■ What the task requires ■
Set down, please, exactly the lines below that run from the line with "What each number" to the line with "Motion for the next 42", both lines included.

********************

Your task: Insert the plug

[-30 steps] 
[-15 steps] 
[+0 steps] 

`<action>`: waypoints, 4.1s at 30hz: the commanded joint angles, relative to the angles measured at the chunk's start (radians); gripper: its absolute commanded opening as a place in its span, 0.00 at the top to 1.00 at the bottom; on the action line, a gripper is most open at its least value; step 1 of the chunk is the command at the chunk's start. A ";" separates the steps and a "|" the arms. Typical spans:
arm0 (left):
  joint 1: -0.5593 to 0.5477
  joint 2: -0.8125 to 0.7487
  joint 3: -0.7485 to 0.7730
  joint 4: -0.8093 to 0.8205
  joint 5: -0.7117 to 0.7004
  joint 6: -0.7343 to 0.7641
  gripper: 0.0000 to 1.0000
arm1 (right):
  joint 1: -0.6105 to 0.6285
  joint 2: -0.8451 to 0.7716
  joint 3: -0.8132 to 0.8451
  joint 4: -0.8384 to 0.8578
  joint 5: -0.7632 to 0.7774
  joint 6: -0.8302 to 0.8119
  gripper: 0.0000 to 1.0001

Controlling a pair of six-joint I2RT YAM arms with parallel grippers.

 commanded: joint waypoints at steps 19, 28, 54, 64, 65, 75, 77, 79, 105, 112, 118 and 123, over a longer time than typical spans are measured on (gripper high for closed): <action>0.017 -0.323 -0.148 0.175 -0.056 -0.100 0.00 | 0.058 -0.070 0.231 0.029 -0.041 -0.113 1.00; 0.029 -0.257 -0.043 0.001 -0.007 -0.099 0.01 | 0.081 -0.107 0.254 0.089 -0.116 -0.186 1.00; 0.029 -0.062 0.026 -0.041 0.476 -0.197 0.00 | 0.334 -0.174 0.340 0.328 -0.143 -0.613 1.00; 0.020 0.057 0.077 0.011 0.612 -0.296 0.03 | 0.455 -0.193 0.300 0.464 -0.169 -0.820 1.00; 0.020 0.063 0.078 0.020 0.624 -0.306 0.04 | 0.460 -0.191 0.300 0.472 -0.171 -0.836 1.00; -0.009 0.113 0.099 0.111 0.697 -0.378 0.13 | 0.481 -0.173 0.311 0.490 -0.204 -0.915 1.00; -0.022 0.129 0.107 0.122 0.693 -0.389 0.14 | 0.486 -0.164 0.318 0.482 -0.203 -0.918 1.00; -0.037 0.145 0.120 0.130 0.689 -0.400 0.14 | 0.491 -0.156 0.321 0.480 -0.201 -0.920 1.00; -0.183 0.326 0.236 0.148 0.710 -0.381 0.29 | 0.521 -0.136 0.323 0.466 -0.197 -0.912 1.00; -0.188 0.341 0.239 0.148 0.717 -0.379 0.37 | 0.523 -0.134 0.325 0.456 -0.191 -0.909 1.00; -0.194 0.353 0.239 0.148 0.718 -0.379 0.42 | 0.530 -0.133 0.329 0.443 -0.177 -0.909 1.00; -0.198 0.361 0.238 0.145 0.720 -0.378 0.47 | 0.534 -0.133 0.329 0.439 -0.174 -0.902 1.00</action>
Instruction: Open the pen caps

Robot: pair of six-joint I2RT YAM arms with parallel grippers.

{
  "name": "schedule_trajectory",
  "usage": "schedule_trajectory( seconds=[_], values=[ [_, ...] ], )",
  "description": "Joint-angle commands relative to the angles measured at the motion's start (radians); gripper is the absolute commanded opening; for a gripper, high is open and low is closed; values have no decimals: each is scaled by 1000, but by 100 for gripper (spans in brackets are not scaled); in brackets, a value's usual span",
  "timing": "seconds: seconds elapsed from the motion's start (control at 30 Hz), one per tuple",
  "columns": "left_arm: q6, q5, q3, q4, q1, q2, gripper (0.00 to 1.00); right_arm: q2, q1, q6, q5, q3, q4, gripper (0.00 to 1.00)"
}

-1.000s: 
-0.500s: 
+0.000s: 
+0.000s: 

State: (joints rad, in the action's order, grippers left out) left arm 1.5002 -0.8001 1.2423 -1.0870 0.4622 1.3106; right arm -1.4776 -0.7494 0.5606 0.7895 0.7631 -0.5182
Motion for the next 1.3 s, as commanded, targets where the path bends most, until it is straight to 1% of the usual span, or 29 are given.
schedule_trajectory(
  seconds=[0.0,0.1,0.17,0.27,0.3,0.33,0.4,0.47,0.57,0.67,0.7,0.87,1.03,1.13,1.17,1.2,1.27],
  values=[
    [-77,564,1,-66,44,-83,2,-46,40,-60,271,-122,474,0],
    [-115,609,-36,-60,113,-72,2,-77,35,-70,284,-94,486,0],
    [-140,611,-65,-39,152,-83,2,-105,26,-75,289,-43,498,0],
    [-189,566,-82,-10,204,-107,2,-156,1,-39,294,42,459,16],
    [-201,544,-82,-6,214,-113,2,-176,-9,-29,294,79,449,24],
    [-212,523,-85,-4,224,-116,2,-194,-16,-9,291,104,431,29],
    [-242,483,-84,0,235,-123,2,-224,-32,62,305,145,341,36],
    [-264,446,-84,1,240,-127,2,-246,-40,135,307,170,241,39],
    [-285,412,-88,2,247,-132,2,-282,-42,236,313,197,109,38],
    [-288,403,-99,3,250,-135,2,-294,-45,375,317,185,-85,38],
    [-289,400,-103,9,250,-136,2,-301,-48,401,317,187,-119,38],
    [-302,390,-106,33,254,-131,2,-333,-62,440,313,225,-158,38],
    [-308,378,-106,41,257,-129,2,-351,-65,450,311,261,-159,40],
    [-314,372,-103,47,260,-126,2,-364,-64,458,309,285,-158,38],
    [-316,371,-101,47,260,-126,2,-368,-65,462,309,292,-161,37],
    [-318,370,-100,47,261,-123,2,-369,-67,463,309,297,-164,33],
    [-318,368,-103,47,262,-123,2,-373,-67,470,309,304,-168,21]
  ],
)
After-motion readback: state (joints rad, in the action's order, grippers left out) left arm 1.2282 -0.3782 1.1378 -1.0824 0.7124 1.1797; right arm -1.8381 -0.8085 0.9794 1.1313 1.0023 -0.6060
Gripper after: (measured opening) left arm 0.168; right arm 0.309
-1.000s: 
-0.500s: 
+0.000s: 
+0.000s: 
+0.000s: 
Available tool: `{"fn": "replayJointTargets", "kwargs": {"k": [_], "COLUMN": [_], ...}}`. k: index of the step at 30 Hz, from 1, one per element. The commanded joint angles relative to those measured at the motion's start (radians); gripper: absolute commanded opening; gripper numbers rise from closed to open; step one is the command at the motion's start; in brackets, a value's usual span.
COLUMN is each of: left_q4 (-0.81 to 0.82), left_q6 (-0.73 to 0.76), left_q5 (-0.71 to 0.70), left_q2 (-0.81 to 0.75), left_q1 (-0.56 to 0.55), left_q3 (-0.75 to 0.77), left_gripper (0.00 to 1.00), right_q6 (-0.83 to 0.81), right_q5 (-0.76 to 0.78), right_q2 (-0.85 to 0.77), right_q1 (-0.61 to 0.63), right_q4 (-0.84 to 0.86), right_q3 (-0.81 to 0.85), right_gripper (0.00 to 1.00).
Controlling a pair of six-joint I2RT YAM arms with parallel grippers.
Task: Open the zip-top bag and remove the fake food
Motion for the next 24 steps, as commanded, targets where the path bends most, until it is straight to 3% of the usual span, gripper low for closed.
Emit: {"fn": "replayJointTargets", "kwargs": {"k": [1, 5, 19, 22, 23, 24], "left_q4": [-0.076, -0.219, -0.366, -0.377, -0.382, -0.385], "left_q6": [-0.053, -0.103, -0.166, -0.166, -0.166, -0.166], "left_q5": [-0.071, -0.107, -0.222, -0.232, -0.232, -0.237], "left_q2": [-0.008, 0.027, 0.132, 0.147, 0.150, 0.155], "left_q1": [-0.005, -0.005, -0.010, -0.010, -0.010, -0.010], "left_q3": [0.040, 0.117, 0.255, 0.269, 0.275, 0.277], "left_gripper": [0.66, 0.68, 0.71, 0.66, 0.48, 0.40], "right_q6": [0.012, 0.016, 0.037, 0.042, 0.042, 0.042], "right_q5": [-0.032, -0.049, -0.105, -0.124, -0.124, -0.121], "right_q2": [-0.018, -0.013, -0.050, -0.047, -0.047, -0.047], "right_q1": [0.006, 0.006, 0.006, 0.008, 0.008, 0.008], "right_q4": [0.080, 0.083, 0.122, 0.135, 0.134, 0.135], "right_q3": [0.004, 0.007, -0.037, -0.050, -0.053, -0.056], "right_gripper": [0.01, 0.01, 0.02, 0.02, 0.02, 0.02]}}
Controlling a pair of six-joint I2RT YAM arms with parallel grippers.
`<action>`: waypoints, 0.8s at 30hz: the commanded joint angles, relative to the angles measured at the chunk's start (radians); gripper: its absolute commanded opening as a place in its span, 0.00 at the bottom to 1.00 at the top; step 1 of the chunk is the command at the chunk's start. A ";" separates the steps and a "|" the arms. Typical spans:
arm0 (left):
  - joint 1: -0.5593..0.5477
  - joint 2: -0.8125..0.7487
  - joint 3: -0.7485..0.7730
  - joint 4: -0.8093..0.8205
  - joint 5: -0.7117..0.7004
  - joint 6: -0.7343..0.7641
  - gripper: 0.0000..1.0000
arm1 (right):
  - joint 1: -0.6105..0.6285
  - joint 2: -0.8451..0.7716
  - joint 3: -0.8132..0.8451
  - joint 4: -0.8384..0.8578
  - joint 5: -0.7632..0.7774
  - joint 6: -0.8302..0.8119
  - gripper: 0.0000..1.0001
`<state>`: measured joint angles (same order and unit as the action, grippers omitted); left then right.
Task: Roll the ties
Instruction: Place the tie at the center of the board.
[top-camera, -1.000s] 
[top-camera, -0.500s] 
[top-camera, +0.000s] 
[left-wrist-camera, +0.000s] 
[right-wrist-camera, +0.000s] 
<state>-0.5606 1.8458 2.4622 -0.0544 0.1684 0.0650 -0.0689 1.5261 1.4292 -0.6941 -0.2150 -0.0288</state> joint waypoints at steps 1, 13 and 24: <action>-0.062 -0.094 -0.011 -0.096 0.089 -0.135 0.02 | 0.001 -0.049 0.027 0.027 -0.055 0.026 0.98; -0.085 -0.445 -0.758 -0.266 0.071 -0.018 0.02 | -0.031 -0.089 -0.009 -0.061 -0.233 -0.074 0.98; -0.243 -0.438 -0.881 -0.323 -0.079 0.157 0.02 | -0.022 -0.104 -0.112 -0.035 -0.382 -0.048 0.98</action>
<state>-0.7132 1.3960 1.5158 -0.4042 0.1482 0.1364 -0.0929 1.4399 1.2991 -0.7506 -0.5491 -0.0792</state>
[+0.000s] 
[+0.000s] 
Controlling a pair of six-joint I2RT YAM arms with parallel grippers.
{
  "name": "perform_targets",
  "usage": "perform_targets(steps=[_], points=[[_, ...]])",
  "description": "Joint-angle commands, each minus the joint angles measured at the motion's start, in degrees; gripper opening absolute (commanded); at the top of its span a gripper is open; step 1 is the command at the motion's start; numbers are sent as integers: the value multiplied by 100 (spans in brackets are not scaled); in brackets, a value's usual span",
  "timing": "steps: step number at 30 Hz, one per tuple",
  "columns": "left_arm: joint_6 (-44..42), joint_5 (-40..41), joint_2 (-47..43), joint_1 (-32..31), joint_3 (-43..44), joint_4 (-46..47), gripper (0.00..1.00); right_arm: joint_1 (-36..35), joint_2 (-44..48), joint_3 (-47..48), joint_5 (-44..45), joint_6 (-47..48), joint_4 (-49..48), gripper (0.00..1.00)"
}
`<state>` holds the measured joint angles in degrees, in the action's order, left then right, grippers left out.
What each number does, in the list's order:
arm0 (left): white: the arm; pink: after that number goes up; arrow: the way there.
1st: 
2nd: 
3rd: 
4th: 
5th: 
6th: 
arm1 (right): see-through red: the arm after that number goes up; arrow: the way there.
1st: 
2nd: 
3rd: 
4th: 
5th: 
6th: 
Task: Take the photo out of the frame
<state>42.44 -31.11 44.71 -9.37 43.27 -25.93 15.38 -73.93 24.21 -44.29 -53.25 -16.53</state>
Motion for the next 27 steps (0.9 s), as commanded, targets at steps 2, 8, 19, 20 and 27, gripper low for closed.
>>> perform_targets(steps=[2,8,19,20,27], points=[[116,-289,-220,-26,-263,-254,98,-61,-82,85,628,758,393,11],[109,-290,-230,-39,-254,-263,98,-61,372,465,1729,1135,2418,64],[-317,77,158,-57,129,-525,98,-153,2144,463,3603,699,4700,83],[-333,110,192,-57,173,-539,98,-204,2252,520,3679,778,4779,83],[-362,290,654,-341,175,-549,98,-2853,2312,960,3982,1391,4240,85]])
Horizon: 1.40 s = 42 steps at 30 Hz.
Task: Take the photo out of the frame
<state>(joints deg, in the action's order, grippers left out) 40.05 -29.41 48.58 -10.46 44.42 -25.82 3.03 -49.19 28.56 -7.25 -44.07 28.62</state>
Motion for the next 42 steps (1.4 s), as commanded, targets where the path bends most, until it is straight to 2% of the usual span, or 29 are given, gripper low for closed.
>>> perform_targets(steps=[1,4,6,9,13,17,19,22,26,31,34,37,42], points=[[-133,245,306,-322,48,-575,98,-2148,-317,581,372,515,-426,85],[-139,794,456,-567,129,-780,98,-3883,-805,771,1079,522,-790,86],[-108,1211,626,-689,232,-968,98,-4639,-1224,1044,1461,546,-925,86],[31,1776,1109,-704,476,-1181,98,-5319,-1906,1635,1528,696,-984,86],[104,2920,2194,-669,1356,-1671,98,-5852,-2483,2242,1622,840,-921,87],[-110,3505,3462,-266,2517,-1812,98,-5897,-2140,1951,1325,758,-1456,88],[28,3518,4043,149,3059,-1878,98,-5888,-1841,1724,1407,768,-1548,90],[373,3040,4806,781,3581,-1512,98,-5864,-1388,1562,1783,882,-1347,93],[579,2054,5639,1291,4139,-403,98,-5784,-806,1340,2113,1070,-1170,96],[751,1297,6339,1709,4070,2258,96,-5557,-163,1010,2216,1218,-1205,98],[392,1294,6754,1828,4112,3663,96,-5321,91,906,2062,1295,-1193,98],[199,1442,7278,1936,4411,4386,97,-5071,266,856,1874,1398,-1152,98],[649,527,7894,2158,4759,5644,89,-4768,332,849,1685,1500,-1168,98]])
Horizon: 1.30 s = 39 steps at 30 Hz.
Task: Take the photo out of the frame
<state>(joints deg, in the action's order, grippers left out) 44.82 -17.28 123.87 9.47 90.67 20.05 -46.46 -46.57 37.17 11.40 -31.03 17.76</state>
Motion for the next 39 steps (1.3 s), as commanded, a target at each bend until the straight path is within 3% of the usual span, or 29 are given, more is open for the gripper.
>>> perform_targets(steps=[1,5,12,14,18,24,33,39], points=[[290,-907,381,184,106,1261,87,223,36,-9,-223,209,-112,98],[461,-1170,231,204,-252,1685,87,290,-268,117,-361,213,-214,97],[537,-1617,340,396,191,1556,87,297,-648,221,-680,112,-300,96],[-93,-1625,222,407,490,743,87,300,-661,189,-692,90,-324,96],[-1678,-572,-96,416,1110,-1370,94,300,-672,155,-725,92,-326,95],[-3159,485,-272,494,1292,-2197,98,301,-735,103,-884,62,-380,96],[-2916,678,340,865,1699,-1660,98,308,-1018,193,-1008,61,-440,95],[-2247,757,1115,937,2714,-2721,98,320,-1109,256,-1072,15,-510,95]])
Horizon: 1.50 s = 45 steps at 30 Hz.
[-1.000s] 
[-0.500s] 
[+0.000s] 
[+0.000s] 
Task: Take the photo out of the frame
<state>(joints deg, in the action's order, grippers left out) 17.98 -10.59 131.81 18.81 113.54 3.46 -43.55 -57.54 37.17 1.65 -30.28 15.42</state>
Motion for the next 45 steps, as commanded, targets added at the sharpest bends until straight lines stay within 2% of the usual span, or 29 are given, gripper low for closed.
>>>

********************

■ Solution to this task ■
What each number does, in the list's order:
arm0 (left): white: the arm; pink: after that number goes up; arrow: the way there.
1st: 
2nd: 
3rd: 
4th: 
5th: 
6th: 
arm1 (right): see-through red: the arm after that number goes up; arrow: the way there.
1st: 
2nd: 
3rd: 
4th: 
5th: 
6th: 
Task: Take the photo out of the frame
<state>42.44 -31.11 44.71 -9.37 43.27 -25.93 15.38 -73.93 24.21 -44.29 -53.25 -16.53</state>
Motion for the next 27 steps (0.9 s), as commanded, targets at steps 2, 8, 19, 20 and 27, gripper low for closed.
>>> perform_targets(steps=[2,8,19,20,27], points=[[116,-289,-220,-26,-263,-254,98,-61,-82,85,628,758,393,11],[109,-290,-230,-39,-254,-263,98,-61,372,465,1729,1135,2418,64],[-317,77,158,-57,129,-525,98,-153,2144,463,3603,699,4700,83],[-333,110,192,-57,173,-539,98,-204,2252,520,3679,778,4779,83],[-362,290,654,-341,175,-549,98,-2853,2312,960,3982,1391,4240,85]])
Horizon: 1.40 s = 42 steps at 30 Hz.
Task: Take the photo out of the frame
<state>(joints deg, in the action's order, grippers left out) 40.05 -29.41 48.58 -10.46 44.42 -25.82 3.03 -49.19 28.56 -7.25 -44.07 28.62</state>
Motion for the next 42 steps (1.4 s), as commanded, targets where the path bends most, until it is straight to 2% of the usual span, or 29 are given, gripper low for closed.

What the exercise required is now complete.